Liu Heung Shing (劉香成, born 1951 in Hong Kong) is a Chinese American Pulitzer Prize winner former Associated Press photojournalist and photographer.

Having had multiple assignments across Asia and the US across the shifting geopolitical landscape that marked the last decades of the 20th century, Liu Heung Shing arguably most noted for having photographed two of its watershed historic events in the 20th century: The rise of China through the upheaval of its economic reforms; and the collapse of the Soviet Union under the stewardship of Mikhail Gorbachev. For these achievement, Liu was recognised by the Associated Press as Best Photographer in 1989 and 1991. His coverage of these events has also been awarded Photo of the Year by the University of Missouri, for his coverage of the Tiananmen Turmoil in 1989. In 1992, he shared with his colleagues in Moscow, a Pulitzer Prize for Spot News Photography for documenting the collapse of the Soviet Union. For this, he further received the Overseas Press Club award in 1992.

Today, Liu Heung Shing and his wife Karen Smith make their home in Shanghai, where Liu Heung Shing is the founding director of the Shanghai Centre of Photography.

== Background ==
Born in Hong Kong in 1951, he spent his early childhood studying in Fuzhou, China until returning to Hong Kong in 1960. At the age of 16, he went to the United States to study at the City University of New York’s Hunter College.

During his apprenticeship in New York with Life Magazine’s Gjon Mili, following university studies at Hunter College in the mid-1970s, Liu was influenced by the legendary team of Life photographers, and drew inspiration for his own career.

After graduating, he became a reporter for the Time Magazine serving as a foreign correspondent and photojournalist. He has been stationed as foreign correspondent in Beijing, Los Angeles, New Delhi, Seoul and Moscow.

In recognition of his book “China After Mao,” first published in 1983, Newsweek described Liu as “the Henri Cartier-Bresson of China.” As a photojournalist, Liu’s posting took him across the world and to cover the major stories of the last quarter of the 20th century. Capturing during the period of the 1970s to the mid-1980s in China, “Witness to an Era” offers a uniquely informed trans-cultural perspective on the complexities of the post-Mao era.

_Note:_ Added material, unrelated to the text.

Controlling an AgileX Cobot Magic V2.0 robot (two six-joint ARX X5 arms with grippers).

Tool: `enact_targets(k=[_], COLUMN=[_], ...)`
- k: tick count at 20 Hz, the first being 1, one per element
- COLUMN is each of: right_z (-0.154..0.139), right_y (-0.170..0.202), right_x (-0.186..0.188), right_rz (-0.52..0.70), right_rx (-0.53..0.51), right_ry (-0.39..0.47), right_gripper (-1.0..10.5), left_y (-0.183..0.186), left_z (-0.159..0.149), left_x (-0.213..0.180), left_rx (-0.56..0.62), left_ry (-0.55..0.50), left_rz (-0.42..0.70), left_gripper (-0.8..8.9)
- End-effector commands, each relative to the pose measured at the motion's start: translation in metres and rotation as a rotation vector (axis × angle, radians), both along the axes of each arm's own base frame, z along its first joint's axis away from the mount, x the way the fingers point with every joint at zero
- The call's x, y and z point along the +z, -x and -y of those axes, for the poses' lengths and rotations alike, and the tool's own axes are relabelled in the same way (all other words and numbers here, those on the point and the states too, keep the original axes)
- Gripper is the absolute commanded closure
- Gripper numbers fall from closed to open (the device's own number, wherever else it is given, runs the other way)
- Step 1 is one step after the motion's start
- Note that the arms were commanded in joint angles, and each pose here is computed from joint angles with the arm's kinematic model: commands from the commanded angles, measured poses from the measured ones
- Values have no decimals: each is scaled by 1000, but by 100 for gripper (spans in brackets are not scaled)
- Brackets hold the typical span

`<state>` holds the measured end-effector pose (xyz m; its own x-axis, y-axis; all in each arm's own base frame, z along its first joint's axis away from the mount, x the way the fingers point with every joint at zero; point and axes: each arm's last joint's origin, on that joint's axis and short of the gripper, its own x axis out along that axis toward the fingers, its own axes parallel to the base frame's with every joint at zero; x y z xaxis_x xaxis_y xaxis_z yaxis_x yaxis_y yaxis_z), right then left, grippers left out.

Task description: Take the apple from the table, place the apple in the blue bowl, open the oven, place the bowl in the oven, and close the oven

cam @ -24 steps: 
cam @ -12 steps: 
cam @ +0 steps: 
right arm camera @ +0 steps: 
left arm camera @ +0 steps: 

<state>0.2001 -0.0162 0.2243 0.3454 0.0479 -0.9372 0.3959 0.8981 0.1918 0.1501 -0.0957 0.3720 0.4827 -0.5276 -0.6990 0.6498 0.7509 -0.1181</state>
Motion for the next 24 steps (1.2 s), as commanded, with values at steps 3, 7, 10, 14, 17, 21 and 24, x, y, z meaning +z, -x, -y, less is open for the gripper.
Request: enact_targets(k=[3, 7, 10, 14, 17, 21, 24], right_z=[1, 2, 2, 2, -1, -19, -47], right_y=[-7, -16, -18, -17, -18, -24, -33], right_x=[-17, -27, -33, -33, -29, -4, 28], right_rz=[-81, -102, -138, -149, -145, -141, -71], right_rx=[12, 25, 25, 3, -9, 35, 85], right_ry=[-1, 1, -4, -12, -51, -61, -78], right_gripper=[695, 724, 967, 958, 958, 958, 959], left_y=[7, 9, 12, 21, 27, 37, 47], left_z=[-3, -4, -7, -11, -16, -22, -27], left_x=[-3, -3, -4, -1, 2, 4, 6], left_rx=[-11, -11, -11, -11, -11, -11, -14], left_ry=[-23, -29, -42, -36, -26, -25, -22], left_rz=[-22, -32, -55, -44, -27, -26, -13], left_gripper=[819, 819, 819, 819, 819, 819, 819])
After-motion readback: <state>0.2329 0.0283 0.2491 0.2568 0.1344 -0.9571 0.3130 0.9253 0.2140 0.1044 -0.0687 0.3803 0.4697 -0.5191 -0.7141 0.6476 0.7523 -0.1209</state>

His photos from the 1989 Tiananmen Square protests and massacre received the Photo of the Year Award from the University of Missouri School of Communication in 1989.

In 1991, Liu Heung Shing while working for the Associated Press as a correspondent in Moscow took photographs of the Soviet Union’s President Gorbachev and his announcement of the Soviet Union’s dissolution, Liu Heung Shing, together with his colleagues won the Pulitzer Prize for Live News Photography Award in 1992.

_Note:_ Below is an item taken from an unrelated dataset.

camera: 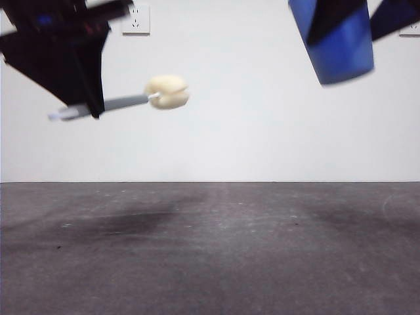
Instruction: Pick up the cup brush,pick up the cup,insert the brush into the cup,clean the cup,put the cup brush back,put the cup back to the fixed position on the table
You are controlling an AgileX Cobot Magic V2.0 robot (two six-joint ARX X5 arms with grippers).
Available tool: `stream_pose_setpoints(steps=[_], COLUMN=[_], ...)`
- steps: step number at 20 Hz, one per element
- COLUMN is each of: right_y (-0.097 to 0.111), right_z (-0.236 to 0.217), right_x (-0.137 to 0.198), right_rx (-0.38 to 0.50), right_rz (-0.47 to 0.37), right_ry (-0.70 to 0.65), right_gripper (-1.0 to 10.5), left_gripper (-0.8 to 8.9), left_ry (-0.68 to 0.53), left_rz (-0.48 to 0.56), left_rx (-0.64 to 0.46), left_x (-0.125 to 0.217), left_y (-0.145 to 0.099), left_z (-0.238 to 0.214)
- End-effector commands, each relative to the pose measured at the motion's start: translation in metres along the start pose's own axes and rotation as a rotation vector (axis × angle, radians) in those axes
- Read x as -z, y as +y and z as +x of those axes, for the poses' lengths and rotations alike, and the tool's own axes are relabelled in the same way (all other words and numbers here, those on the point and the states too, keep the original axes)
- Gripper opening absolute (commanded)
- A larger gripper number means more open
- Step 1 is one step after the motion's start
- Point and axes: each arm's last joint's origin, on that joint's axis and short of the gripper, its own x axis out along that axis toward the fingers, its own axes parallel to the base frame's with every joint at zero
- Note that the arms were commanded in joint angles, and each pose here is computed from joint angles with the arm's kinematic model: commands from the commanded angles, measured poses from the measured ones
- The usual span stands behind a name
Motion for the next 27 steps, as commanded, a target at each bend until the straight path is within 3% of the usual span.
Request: stream_pose_setpoints(steps=[1, 11, 23, 24, 27], right_y=[-0.001, -0.002, -0.002, -0.002, -0.002], right_z=[-0.01, -0.02, -0.02, -0.02, -0.02], right_x=[-0.006, -0.006, -0.004, -0.004, -0.004], right_rx=[-0.054, -0.079, -0.077, -0.077, -0.077], right_rz=[0.103, 0.115, 0.117, 0.119, 0.119], right_ry=[-0.064, -0.083, -0.058, -0.058, -0.058], right_gripper=[-0.1, -0.1, -0.1, -0.1, -0.1], left_gripper=[-0.09, -0.09, -0.03, 0.14, 2.79], left_ry=[-0.001, 0.154, 0.145, 0.146, 0.161], left_rz=[-0.071, -0.106, -0.205, -0.205, -0.203], left_rx=[-0.007, -0.048, -0.064, -0.064, -0.058], left_x=[-0.006, 0.005, 0.007, 0.007, 0.008], left_y=[-0.003, -0.015, -0.016, -0.016, -0.016], left_z=[0.022, 0.13, 0.148, 0.148, 0.148])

In 1997, Liu Heung Shing became chief representative of Warner Media China, then known as Time-Warner. From 2000 to 2005, he served as executive vice president of Star TV a subsidiary of News Corp. He then joined the Creative Artists Agency as senior advisor. In 2015, Liu Heung Shing founded the Shanghai Centre of Photography.

More recently, Liu Heung Shing’s photographs have included portraits of individuals who fill China’s growing list of success stories from the world of business and the arts.

Liu Heung Shing is currently represented by Star Gallery in Beijing.

Liu Heung Shing has two children who live in France, Christopher Liu (born in 1983) and Benjamin Liu (born in 1987) from his former marriage to French sinologist Jacqueline Hemmer.

== Publications ==

- China after Mao: Seek the Truth From Facts (1983)
- USSR: The Collapse of an Empire (1991)
- China, Portrait of a Country (2008)
- Shanghai: A History in Photographs 1842 - Today (2010)
- China in Revolution: The Road to 1911 (2012)
- A Life in a Sea of Red (2019)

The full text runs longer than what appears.